WHAT THE TASK REQUIRES: Write out the data below in full, unchanged, minus the images.

○ ○ ○ ○

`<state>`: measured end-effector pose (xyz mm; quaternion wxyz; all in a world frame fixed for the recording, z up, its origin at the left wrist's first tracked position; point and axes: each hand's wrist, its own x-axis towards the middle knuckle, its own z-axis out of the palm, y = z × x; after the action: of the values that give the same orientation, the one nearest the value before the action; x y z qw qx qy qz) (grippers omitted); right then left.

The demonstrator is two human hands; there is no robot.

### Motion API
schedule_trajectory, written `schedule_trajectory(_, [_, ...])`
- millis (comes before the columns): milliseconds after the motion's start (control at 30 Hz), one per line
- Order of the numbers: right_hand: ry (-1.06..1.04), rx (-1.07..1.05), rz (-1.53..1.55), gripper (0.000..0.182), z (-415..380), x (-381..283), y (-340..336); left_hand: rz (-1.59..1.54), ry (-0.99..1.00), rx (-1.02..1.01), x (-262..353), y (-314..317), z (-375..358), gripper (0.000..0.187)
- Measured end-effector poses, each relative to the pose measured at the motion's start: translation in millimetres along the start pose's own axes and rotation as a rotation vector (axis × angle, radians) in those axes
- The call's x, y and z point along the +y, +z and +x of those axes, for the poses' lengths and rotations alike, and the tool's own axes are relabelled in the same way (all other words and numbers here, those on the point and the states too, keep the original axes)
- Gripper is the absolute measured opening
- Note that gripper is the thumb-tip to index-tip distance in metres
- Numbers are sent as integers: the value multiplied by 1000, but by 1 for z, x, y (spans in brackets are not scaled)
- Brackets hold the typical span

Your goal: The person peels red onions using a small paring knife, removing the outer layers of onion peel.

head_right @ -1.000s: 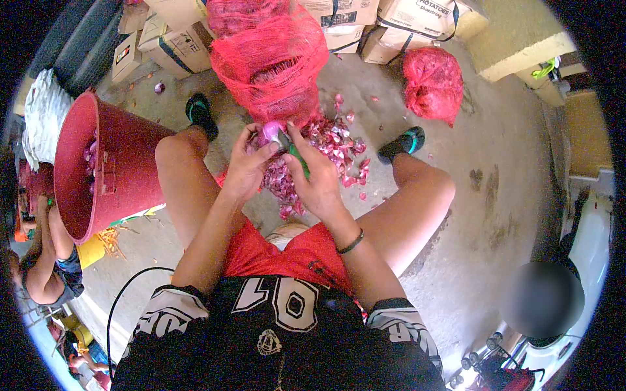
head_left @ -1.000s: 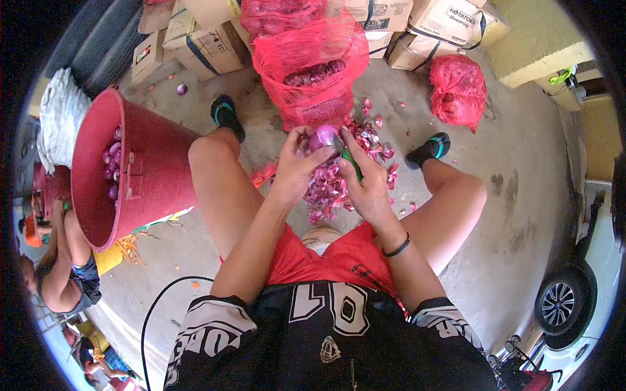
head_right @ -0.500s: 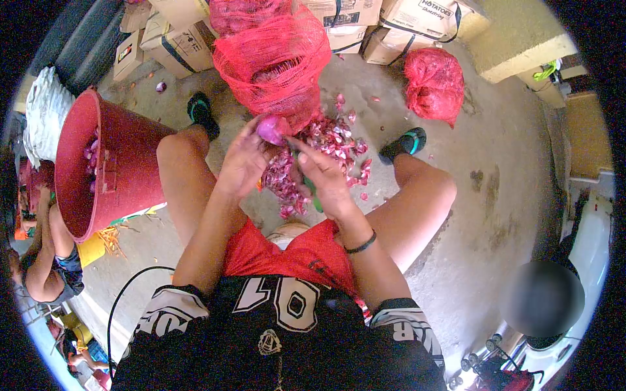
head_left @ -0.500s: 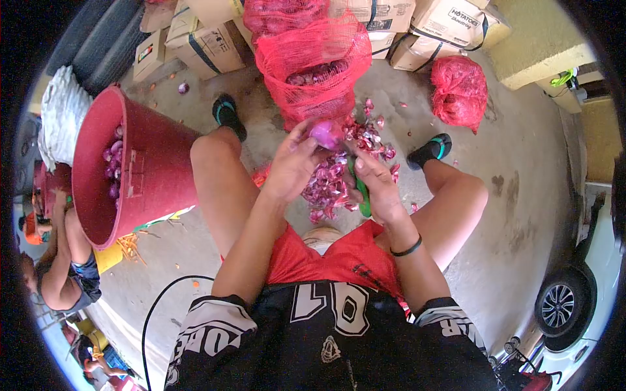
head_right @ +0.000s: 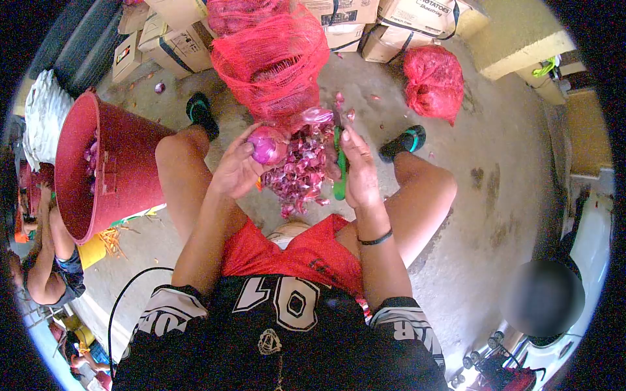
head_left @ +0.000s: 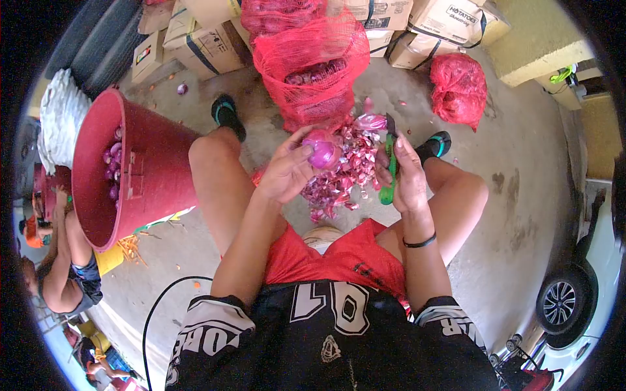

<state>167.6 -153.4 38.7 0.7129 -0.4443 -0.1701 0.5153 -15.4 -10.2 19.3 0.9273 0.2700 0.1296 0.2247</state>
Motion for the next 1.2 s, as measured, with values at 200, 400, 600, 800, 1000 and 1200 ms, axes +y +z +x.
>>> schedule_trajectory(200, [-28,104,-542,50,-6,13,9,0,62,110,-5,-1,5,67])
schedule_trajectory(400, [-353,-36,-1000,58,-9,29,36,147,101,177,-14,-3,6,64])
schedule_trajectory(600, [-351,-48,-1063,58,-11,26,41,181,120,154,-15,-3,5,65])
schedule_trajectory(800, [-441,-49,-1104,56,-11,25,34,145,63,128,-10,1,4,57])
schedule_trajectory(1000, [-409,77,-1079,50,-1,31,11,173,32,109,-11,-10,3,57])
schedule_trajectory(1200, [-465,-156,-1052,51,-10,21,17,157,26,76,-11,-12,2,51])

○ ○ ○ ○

RESPONSE FOR THIS EXERCISE:
`<state>`: measured end-effector pose (xyz mm; quaternion wxyz; all in a world frame fixed for the recording, z up, its origin at the left wrist's first tracked position; point and axes: each hand's wrist, its own x-axis towards the middle knuckle, its own z-axis out of the palm, y = z × x; after the action: of the values that give the same orientation, the one nearest the value before the action; x y z qw qx qy qz) (grippers omitted); right then left.

The demonstrator is two human hands; there is no robot.

### Motion API
schedule_trajectory, written `schedule_trajectory(_, [_, ...])`
- millis (comes before the columns): milliseconds after the motion's start (control at 30 Hz), one per line
- Order of the numbers: right_hand: ry (-1.06..1.04), rx (-1.07..1.05), rz (-1.53..1.55), gripper (0.000..0.182), z (-415..380), x (-381..283), y (-340..336); left_hand: rz (-1.59..1.54), ry (-0.99..1.00), rx (-1.02..1.01), x (-262..353), y (-314..317), z (-375..358), gripper (0.000..0.187)
- Measured end-effector poses, each relative to the pose measured at the motion's start: translation in millimetres along the start pose's own axes and rotation as a rotation vector (axis × angle, radians) in those axes
- The call's x, y and z point along the +y, +z and +x of those axes, for the poses' lengths and rotations alike, and the tool's own axes are relabelled in the same way (all other words and numbers here, those on the point and the states too, keep the original axes)
- Gripper is the absolute measured opening
- Note that gripper is the thumb-tip to index-tip distance in metres
- Numbers are sent as integers: the value multiplied by 1000, but by 1 for z, x, y (spans in brackets are not scaled)
- Brackets hold the typical span

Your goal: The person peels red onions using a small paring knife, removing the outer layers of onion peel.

head_right @ -1.000s: 
head_left @ -1.000s: 
head_right @ -0.500s: 
head_left @ -0.500s: 
head_right @ +0.000s: 
head_left @ +0.000s: 

<state>167.6 -153.4 38.7 0.7129 -0.4443 -0.1701 0.5153 -15.4 -10.2 19.3 0.9273 0.2700 0.1296 0.2247</state>
Motion for the next 1.2 s, as measured, with values at 200, 400, 600, 800, 1000 and 1200 ms, axes +y +z +x.
>>> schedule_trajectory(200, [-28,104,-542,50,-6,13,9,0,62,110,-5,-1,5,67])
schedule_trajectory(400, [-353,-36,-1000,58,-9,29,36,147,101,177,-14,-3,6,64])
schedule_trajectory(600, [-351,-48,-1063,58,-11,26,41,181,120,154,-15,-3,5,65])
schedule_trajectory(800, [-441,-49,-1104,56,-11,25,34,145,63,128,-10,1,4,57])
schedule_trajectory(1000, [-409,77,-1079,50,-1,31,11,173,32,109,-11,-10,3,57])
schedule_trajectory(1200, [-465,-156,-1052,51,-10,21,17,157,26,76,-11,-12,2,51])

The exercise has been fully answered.